Task brief: Every line of the data is to be output verbatim.
——————
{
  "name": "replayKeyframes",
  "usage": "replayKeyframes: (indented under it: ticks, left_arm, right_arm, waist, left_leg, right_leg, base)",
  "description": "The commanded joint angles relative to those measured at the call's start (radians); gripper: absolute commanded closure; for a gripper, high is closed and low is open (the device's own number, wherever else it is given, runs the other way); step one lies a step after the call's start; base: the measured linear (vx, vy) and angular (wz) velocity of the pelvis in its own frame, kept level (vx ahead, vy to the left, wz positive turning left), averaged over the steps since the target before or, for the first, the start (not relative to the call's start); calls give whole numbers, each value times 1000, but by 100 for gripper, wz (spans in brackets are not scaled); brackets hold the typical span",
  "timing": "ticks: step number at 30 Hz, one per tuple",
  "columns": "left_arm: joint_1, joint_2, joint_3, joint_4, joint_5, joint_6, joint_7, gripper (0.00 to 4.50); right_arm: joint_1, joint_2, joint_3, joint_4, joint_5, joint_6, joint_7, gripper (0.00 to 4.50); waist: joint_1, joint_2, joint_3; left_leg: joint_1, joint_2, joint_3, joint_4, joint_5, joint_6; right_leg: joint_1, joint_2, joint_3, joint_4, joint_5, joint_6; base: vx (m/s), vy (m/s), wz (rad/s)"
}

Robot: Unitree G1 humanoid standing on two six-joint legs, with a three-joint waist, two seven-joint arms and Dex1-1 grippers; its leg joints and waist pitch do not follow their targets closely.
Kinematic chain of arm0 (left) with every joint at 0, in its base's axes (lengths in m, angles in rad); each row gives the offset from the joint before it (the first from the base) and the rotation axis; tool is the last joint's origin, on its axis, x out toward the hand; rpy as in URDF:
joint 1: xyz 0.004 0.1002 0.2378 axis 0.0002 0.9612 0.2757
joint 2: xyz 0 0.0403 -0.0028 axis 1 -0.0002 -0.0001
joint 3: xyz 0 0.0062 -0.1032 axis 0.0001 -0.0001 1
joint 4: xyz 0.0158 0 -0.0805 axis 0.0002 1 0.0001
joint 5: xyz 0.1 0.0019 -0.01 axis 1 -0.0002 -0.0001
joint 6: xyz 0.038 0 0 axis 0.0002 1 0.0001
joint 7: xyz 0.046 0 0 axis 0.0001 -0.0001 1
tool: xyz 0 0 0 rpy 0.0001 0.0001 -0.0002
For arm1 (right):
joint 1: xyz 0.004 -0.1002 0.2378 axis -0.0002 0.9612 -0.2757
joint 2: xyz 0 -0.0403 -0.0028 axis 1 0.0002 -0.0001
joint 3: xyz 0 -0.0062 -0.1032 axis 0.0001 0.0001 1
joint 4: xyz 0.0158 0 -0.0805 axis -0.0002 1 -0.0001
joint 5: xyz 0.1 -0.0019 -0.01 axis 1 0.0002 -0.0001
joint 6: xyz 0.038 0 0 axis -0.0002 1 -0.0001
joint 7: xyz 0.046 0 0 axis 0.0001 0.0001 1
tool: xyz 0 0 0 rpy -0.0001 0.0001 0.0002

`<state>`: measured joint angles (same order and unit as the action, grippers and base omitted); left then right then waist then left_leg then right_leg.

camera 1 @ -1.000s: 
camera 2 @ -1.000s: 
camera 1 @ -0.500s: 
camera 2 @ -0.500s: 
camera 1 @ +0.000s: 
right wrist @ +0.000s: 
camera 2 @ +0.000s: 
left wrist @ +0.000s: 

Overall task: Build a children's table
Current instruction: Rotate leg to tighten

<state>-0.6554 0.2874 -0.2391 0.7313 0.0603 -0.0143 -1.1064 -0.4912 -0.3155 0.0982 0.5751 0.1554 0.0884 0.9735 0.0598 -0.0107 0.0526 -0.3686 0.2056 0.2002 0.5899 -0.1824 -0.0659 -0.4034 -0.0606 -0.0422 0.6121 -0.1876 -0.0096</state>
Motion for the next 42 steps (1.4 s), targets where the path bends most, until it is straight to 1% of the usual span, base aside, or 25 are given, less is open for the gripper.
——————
Worked solution:
{
  "name": "replayKeyframes",
  "usage": "replayKeyframes: (indented under it: ticks, left_arm, right_arm, waist, left_leg, right_leg, base)",
  "description": "The commanded joint angles relative to those measured at the call's start (radians); gripper: absolute commanded closure; for a gripper, high is closed and low is open (the device's own number, wherever else it is given, runs the other way); step one lies a step after the call's start; base: the measured linear (vx, vy) and angular (wz) velocity of the pelvis in its own frame, kept level (vx ahead, vy to the left, wz positive turning left), averaged over the steps since the target before or, for the first, the start (not relative to the call's start); calls give whole numbers, each value times 1000, but by 100 for gripper, wz (spans in brackets are not scaled); brackets hold the typical span",
  "timing": "ticks: step number at 30 Hz, one per tuple",
  "columns": "left_arm: joint_1, joint_2, joint_3, joint_4, joint_5, joint_6, joint_7, gripper (0.00 to 4.50); right_arm: joint_1, joint_2, joint_3, joint_4, joint_5, joint_6, joint_7, gripper (0.00 to 4.50); waist: joint_1, joint_2, joint_3; left_leg: joint_1, joint_2, joint_3, joint_4, joint_5, joint_6; right_leg: joint_1, joint_2, joint_3, joint_4, joint_5, joint_6; base: vx (m/s), vy (m/s), wz (rad/s)"
}

Robot: Unitree G1 humanoid standing on two six-joint legs, with a three-joint waist, two seven-joint arms and Dex1-1 grippers; its leg joints and waist pitch do not follow their targets closely.
Kinematic chain of arm0 (left) with every joint at 0, in its base's axes (lengths in m, angles in rad); each row gives the offset from the joint before it (the first from the base) and the rotation axis; tool is the last joint's origin, on its axis, x out toward the hand; rpy as in URDF:
joint 1: xyz 0.004 0.1002 0.2378 axis 0.0002 0.9612 0.2757
joint 2: xyz 0 0.0403 -0.0028 axis 1 -0.0002 -0.0001
joint 3: xyz 0 0.0062 -0.1032 axis 0.0001 -0.0001 1
joint 4: xyz 0.0158 0 -0.0805 axis 0.0002 1 0.0001
joint 5: xyz 0.1 0.0019 -0.01 axis 1 -0.0002 -0.0001
joint 6: xyz 0.038 0 0 axis 0.0002 1 0.0001
joint 7: xyz 0.046 0 0 axis 0.0001 -0.0001 1
tool: xyz 0 0 0 rpy 0.0001 0.0001 -0.0002
For arm1 (right):
joint 1: xyz 0.004 -0.1002 0.2378 axis -0.0002 0.9612 -0.2757
joint 2: xyz 0 -0.0403 -0.0028 axis 1 0.0002 -0.0001
joint 3: xyz 0 -0.0062 -0.1032 axis 0.0001 0.0001 1
joint 4: xyz 0.0158 0 -0.0805 axis -0.0002 1 -0.0001
joint 5: xyz 0.1 -0.0019 -0.01 axis 1 0.0002 -0.0001
joint 6: xyz 0.038 0 0 axis -0.0002 1 -0.0001
joint 7: xyz 0.046 0 0 axis 0.0001 0.0001 1
tool: xyz 0 0 0 rpy -0.0001 0.0001 0.0002

`<state>`: measured joint angles (same order and unit as the action, grippers and base omitted); left then right then waist then left_leg then right_leg.

camera 1 @ -1.000s: 
camera 2 @ -1.000s: 
camera 1 @ -0.500s: 
camera 2 @ -0.500s: 
camera 1 @ +0.000s: 
right wrist @ +0.000s: 
camera 2 @ +0.000s: 
left wrist @ +0.000s: 

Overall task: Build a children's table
Current instruction: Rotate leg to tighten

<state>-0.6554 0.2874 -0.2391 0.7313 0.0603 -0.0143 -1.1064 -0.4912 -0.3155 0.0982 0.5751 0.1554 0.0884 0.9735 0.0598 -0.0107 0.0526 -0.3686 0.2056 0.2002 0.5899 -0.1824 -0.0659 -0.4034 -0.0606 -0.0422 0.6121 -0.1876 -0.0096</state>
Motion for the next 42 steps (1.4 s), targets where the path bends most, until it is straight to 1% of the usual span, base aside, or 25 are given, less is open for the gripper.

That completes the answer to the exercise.